- WORK TO BE COMPLETED
Reproduce the records below exactly, with nothing altered.

START DATA FOR ANALYSIS

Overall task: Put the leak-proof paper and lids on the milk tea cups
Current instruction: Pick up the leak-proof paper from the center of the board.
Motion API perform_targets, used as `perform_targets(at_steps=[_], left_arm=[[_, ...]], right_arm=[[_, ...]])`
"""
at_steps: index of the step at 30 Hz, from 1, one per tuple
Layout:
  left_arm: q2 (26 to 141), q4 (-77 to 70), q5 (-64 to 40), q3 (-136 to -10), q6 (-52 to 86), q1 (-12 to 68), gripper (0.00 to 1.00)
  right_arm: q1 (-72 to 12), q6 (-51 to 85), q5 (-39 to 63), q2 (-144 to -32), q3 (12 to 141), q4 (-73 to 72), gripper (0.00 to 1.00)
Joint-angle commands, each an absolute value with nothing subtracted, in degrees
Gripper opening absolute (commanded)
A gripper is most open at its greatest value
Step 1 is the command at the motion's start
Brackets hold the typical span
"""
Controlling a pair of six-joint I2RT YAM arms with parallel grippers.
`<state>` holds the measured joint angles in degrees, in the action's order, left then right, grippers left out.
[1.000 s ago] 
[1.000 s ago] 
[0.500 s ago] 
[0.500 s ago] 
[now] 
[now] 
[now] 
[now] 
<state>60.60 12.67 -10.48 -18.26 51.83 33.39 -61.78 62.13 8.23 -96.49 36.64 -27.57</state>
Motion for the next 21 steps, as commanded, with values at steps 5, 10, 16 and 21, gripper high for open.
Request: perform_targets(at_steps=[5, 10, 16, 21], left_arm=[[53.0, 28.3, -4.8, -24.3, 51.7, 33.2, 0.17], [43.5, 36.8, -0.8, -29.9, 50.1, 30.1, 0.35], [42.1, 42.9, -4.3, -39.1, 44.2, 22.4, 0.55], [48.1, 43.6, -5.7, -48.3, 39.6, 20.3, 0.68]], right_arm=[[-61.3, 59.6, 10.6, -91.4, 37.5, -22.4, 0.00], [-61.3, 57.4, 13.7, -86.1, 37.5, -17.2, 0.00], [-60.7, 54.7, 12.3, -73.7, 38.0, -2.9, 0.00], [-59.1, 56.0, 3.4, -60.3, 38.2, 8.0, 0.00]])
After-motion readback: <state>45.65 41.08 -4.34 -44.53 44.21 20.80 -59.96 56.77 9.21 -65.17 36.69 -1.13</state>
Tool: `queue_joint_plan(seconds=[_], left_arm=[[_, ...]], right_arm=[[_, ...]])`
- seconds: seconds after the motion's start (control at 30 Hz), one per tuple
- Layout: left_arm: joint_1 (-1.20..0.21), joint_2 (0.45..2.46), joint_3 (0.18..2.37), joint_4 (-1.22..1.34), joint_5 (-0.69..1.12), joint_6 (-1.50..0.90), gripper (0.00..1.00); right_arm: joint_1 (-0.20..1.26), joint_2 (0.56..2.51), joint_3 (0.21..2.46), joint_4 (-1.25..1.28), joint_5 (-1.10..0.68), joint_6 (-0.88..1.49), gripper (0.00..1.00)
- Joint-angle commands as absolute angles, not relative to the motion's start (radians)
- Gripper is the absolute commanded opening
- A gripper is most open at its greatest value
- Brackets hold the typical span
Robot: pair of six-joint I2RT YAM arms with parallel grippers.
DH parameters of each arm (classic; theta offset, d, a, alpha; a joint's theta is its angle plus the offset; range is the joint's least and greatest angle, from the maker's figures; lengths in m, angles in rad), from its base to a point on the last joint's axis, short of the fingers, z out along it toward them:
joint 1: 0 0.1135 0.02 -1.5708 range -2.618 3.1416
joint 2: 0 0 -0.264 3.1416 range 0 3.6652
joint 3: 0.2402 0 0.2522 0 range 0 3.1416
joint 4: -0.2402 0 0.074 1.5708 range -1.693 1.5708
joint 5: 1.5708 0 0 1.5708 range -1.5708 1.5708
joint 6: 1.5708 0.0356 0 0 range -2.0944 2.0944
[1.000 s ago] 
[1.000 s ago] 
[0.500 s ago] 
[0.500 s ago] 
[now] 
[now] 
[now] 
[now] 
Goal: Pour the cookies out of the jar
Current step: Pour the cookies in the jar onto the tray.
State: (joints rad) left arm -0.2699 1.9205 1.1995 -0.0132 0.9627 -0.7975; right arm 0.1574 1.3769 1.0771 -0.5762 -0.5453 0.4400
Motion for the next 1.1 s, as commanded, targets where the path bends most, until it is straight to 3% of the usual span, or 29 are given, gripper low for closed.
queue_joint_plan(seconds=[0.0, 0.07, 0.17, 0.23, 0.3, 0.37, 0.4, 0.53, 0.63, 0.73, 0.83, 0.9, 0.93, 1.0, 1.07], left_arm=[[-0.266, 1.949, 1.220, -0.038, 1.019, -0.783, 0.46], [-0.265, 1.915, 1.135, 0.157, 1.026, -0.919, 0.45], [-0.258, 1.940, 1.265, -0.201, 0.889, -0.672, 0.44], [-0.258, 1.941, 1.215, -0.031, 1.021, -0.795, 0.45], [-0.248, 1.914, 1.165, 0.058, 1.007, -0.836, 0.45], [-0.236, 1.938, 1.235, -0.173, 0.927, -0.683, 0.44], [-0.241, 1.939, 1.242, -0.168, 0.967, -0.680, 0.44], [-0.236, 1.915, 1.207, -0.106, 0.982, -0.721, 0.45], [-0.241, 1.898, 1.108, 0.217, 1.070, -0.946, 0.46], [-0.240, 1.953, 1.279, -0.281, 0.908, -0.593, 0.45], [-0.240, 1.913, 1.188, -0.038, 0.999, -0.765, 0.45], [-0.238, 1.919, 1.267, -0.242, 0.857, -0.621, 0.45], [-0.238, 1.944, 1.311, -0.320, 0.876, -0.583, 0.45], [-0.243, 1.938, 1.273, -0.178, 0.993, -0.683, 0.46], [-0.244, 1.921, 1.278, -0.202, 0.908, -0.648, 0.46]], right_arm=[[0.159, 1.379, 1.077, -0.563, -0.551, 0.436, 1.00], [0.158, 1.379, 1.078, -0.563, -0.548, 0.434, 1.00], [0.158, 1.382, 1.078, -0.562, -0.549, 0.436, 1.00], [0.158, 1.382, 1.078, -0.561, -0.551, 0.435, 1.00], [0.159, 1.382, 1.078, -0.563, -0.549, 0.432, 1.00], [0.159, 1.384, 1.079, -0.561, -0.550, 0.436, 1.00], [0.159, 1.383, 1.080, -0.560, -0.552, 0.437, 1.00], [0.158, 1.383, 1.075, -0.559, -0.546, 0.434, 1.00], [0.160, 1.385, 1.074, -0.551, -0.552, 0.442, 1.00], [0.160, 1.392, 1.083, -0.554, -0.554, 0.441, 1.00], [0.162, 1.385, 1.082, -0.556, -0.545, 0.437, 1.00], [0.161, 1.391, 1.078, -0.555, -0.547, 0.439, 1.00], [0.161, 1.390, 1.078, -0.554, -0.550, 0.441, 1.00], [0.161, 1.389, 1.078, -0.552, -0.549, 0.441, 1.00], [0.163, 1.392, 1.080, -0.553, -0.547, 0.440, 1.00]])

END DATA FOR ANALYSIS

- EXERCISE ANSWER
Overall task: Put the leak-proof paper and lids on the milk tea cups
Current instruction: Pick up the leak-proof paper from the center of the board.
Motion API perform_targets, used as `perform_targets(at_steps=[_], left_arm=[[_, ...]], right_arm=[[_, ...]])`
"""
at_steps: index of the step at 30 Hz, from 1, one per tuple
Layout:
  left_arm: q2 (26 to 141), q4 (-77 to 70), q5 (-64 to 40), q3 (-136 to -10), q6 (-52 to 86), q1 (-12 to 68), gripper (0.00 to 1.00)
  right_arm: q1 (-72 to 12), q6 (-51 to 85), q5 (-39 to 63), q2 (-144 to -32), q3 (12 to 141), q4 (-73 to 72), gripper (0.00 to 1.00)
Joint-angle commands, each an absolute value with nothing subtracted, in degrees
Gripper opening absolute (commanded)
A gripper is most open at its greatest value
Step 1 is the command at the motion's start
Brackets hold the typical span
"""
Controlling a pair of six-joint I2RT YAM arms with parallel grippers.
`<state>` holds the measured joint angles in degrees, in the action's order, left then right, grippers left out.
[1.000 s ago] 
[1.000 s ago] 
[0.500 s ago] 
[0.500 s ago] 
[now] 
[now] 
[now] 
[now] 
<state>60.60 12.67 -10.48 -18.26 51.83 33.39 -61.78 62.13 8.23 -96.49 36.64 -27.57</state>
Motion for the next 21 steps, as commanded, with values at steps 5, 10, 16 and 21, gripper high for open.
Request: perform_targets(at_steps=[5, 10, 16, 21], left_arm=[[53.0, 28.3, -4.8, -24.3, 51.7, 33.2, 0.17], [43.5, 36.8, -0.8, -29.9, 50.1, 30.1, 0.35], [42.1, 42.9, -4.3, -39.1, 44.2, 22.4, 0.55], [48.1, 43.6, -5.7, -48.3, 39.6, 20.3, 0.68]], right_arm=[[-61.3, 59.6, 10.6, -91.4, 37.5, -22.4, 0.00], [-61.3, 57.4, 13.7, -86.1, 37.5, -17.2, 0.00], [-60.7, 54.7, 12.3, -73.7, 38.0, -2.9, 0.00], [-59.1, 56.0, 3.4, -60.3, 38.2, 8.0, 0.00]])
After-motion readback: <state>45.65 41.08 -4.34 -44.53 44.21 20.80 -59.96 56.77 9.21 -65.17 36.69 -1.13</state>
Tool: `queue_joint_plan(seconds=[_], left_arm=[[_, ...]], right_arm=[[_, ...]])`
- seconds: seconds after the motion's start (control at 30 Hz), one per tuple
- Layout: left_arm: joint_1 (-1.20..0.21), joint_2 (0.45..2.46), joint_3 (0.18..2.37), joint_4 (-1.22..1.34), joint_5 (-0.69..1.12), joint_6 (-1.50..0.90), gripper (0.00..1.00); right_arm: joint_1 (-0.20..1.26), joint_2 (0.56..2.51), joint_3 (0.21..2.46), joint_4 (-1.25..1.28), joint_5 (-1.10..0.68), joint_6 (-0.88..1.49), gripper (0.00..1.00)
- Joint-angle commands as absolute angles, not relative to the motion's start (radians)
- Gripper is the absolute commanded opening
- A gripper is most open at its greatest value
- Brackets hold the typical span
Robot: pair of six-joint I2RT YAM arms with parallel grippers.
DH parameters of each arm (classic; theta offset, d, a, alpha; a joint's theta is its angle plus the offset; range is the joint's least and greatest angle, from the maker's figures; lengths in m, angles in rad), from its base to a point on the last joint's axis, short of the fingers, z out along it toward them:
joint 1: 0 0.1135 0.02 -1.5708 range -2.618 3.1416
joint 2: 0 0 -0.264 3.1416 range 0 3.6652
joint 3: 0.2402 0 0.2522 0 range 0 3.1416
joint 4: -0.2402 0 0.074 1.5708 range -1.693 1.5708
joint 5: 1.5708 0 0 1.5708 range -1.5708 1.5708
joint 6: 1.5708 0.0356 0 0 range -2.0944 2.0944
[1.000 s ago] 
[1.000 s ago] 
[0.500 s ago] 
[0.500 s ago] 
[now] 
[now] 
[now] 
[now] 
Goal: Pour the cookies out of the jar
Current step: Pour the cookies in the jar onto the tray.
State: (joints rad) left arm -0.2699 1.9205 1.1995 -0.0132 0.9627 -0.7975; right arm 0.1574 1.3769 1.0771 -0.5762 -0.5453 0.4400
Motion for the next 1.1 s, as commanded, targets where the path bends most, until it is straight to 3% of the usual span, or 29 are given, gripper low for closed.
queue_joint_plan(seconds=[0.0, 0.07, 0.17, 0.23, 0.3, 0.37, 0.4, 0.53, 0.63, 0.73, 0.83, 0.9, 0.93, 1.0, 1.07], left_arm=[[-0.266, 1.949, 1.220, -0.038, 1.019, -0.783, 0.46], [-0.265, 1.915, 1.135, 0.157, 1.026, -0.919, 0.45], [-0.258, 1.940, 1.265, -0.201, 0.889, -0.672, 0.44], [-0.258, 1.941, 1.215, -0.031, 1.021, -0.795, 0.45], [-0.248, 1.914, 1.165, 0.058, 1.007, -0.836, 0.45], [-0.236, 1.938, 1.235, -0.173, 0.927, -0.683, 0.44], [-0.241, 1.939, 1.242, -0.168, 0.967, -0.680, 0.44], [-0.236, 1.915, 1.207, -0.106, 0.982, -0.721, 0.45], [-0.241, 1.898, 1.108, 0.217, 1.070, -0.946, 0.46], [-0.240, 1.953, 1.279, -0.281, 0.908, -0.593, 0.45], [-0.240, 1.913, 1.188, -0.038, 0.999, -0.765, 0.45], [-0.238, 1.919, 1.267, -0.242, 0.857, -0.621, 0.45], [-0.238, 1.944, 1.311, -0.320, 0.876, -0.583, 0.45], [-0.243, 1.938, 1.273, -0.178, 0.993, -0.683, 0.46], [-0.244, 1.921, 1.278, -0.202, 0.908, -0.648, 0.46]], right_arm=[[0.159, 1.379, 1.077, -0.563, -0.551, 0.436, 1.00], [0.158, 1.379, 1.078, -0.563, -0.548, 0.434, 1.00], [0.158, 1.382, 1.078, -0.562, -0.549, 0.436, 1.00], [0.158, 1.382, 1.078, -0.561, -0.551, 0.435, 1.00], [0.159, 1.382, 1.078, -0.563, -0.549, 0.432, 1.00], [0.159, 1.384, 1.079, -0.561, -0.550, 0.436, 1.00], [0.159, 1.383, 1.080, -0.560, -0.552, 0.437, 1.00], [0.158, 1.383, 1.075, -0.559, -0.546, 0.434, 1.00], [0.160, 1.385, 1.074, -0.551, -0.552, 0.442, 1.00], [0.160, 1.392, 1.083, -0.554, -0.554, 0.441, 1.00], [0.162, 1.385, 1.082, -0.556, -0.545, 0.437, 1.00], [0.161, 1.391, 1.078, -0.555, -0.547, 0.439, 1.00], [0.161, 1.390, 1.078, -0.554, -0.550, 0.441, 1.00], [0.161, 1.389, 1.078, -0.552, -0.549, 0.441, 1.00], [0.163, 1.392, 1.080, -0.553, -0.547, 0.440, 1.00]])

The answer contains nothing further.